March 28, 2008

Quadraphonic Sound

Stupid Question ™
Sept. 12, 2002
By John Ruch
© 2002

Q: What ever happened to “quad stereo,” which was supposed to be the sound of the future in the mid-1970s?
—Brad Browning


A: The sad tale of quadraphonic sound is pretty much encapsulated in the Who’s 1973 album “Quadrophenia.” It immortalized the name of the sound system; it was also notorious as the worst-sounding Who album ever.

Quad sound was basically stereo sound times two. Where stereo uses two channels of sound coming from two speakers, quad used four channels of sound coming from four speakers. The idea was to have a speaker in each corner of the room.

When “stereophonic” albums first came out in the 1960s, most were just mono recordings doubled up onto two channels. During quad’s reign, about 1970 to 1975, it was the same: regular stereo albums doubled up onto four channels.

Few bands actually mixed albums with quad in mind, putting individual sounds on each channel; the Who is one notable exception.

But in its day, it was presumed the world would soon go quad as it had gone stereo before. Some radio stations broadcast in quad. Such bands as Pink Floyd and Emerson, Lake and Palmer used quad set-ups live, with four amp stacks.

And yet, quad died young from the same illness that later plagued video cassettes and compact discs: lack of a standard format, expensive equipment, a variety of technical problems (there was perhaps only one system that truly separated the two rear channels) and little noticeable difference from stereo (mostly because the majority of quad albums were just doubled-up stereo).

The real death blow was that the eight-track tape, the medium on which quad worked the best, itself soon died. It was replaced by the common four-track audio cassette, which had too small a bandwidth to handle quad without distortion.

However, reports of quad’s death—and even its birth—are somewhat exaggerated. The idea of multiple-channel sound actually came from movie theater systems, especially Cinerama’s, and quad went back there after disappearing from the record album market.

The biggest quad formats were “matrixed,” meaning that they encoded the four quad channels together on two stereo frequencies, which could then be cut into a regular vinyl record album. The recording could then theoretically be played back in normal stereo (though there were problems with this) or run through a quad decoder that would separate out the four channels again.

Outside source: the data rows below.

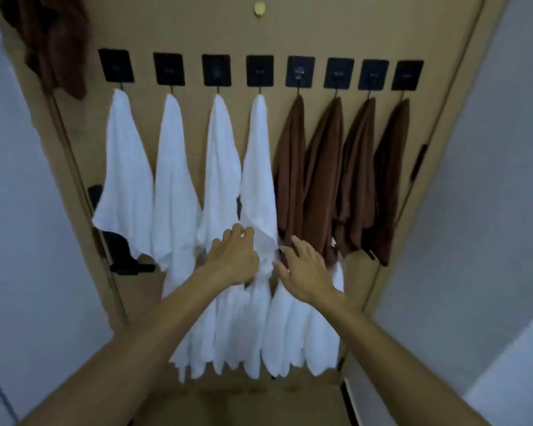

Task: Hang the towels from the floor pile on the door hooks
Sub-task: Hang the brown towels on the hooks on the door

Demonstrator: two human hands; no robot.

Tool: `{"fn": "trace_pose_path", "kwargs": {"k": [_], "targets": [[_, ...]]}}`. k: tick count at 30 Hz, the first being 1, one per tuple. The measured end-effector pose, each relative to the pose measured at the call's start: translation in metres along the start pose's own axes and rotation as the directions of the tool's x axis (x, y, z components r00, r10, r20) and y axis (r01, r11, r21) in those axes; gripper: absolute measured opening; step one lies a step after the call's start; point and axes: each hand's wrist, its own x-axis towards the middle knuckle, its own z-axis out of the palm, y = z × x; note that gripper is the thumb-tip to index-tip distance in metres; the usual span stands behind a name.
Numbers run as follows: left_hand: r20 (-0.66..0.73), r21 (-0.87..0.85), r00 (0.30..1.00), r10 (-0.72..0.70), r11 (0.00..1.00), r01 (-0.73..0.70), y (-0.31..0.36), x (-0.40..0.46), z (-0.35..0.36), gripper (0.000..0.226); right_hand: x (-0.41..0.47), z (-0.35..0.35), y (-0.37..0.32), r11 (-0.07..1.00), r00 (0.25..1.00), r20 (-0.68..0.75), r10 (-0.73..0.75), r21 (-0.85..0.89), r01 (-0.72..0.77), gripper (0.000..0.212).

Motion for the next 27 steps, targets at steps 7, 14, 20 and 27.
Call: {"fn": "trace_pose_path", "kwargs": {"k": [7,14,20,27], "targets": [[0.26,-0.086,0.926,0.274,0.962,-0.26,0.18,-0.073,0.129,0.039,-0.186,0.014,0.178,0.945,0.945,0.089,0.316,0.057,-0.321,0.048],[0.486,-0.243,0.69,0.536,0.841,-0.483,0.407,-0.177,0.252,0.038,-0.422,-0.013,0.357,0.748,0.74,0.139,0.658,-0.013,-0.663,0.04],[0.612,-0.333,0.497,0.615,0.771,-0.543,0.511,-0.248,0.315,0.035,-0.555,-0.02,0.432,0.537,0.52,0.244,0.819,-0.005,-0.843,0.03],[0.695,-0.305,0.417,0.586,0.765,-0.567,0.566,-0.251,0.371,0.033,-0.62,0.007,0.482,0.328,0.3,0.42,0.856,0.006,-0.945,0.038]]}}
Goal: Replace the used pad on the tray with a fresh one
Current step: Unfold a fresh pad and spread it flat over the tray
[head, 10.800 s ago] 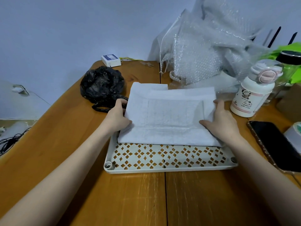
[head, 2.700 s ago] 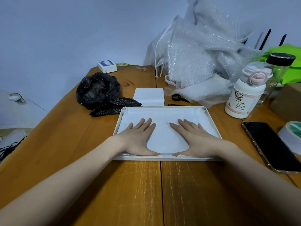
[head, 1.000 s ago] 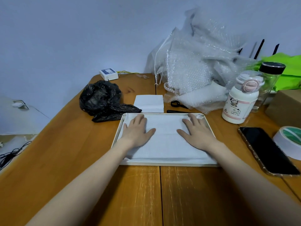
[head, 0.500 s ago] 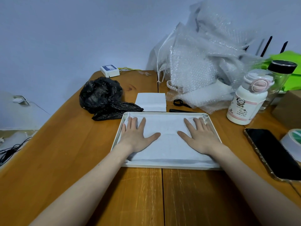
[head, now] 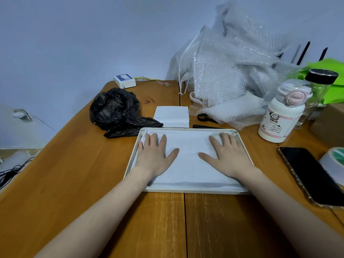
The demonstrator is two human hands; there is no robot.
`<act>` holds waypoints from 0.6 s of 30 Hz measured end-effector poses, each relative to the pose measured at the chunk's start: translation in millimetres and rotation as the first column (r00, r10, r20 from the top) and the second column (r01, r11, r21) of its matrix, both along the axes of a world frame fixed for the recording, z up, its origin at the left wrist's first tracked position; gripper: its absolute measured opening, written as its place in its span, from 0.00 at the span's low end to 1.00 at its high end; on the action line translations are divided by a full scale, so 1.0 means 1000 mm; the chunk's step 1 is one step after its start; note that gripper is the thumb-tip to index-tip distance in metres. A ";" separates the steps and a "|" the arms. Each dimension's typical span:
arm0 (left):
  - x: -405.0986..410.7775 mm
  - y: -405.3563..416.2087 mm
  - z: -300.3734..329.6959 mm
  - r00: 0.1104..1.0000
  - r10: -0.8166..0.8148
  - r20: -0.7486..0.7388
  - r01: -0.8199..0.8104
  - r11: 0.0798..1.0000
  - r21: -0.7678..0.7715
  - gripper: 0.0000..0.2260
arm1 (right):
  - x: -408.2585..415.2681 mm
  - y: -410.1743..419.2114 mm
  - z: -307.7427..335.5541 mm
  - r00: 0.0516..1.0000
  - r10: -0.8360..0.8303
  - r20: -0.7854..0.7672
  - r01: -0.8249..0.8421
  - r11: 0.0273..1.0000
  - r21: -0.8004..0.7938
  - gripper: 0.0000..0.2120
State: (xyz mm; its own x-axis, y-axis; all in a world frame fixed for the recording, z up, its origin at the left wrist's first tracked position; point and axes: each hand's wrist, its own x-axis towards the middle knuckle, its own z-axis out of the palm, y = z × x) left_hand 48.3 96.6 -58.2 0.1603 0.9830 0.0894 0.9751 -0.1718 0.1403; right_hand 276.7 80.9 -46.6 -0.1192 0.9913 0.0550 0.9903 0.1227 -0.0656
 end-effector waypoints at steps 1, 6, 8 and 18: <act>0.002 0.000 0.000 0.998 -0.064 -0.002 0.064 0.996 0.055 0.29 | -0.004 0.000 0.003 0.998 0.038 0.043 -0.042 0.995 0.087 0.35; 0.008 0.004 -0.005 0.961 -0.260 0.097 0.272 0.950 -0.154 0.25 | -0.030 0.000 -0.005 0.977 0.191 -0.099 -0.199 0.976 -0.084 0.33; 0.006 0.007 -0.006 0.967 -0.246 0.065 0.253 0.950 -0.185 0.25 | -0.032 0.005 -0.012 0.979 0.173 -0.109 -0.191 0.966 -0.176 0.33; 0.008 0.006 -0.004 0.972 -0.219 0.089 0.233 0.952 -0.200 0.25 | -0.028 0.007 -0.014 0.965 0.098 -0.244 -0.128 0.986 -0.110 0.34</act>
State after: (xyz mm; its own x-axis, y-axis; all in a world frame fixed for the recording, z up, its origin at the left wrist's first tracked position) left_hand 56.3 102.9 -62.6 0.3809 0.9197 -0.0948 0.9017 -0.3468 0.2582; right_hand 248.9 88.0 -60.7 -0.2297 0.9729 -0.0272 0.9245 0.2093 -0.3187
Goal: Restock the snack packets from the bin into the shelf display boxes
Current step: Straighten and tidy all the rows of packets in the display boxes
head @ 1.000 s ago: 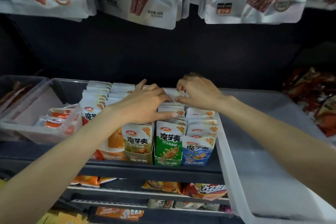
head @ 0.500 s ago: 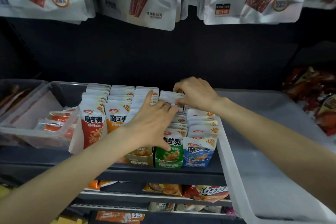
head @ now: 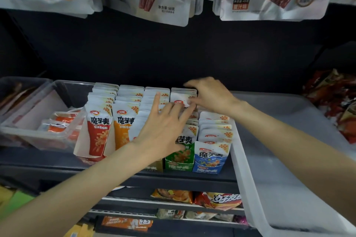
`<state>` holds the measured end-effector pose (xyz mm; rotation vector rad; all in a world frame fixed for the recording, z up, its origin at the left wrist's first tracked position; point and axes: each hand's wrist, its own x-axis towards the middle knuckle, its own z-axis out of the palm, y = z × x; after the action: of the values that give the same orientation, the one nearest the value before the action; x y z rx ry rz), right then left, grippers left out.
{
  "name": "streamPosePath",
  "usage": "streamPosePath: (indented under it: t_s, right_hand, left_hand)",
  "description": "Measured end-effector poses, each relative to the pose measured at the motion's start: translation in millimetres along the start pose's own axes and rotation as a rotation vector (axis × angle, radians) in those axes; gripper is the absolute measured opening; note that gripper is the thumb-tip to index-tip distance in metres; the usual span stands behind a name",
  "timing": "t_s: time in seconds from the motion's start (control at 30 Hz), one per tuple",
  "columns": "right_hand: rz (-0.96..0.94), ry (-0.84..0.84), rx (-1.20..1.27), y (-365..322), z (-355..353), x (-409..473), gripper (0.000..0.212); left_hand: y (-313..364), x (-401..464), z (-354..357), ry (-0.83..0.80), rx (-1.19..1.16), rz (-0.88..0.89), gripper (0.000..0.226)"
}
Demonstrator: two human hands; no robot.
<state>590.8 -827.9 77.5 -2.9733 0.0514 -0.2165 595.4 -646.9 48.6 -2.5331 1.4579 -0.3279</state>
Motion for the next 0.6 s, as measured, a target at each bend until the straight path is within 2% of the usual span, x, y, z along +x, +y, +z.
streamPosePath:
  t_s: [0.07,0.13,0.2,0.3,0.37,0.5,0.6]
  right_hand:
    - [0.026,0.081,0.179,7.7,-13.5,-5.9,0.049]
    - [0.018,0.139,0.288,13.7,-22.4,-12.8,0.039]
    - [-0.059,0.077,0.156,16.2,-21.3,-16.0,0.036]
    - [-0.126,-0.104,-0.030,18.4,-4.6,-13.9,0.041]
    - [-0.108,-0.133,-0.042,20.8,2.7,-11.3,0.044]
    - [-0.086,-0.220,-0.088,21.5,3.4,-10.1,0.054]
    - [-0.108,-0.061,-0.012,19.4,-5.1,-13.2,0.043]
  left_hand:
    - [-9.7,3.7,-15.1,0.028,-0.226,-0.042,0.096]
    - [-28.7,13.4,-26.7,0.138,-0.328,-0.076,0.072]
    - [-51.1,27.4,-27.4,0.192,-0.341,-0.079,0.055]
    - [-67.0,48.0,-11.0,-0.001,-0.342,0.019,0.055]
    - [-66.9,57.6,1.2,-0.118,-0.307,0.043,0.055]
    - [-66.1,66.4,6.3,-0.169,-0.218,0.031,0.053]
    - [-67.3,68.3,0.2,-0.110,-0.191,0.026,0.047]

Sound engineer Ray Dolby used the QS matrixing system to create multiple-channel movie soundtracks that also could be played in regular theater mono. Used famously on “Star Wars,” Dolby sound inspired a new wave of multi-channel theater sound.

This is turn has inspired multi-speaker “home theater” systems. And that has itself inspired the release of multi-channel albums in new—and, naturally, conflicting—formats. The main contenders are DVD Audio, which supports up to six channels, and Super Audio Compact Disk, which is six channels.

Perhaps consumers will be less likely to reject a sound system that inevitably will be called sexaphonic.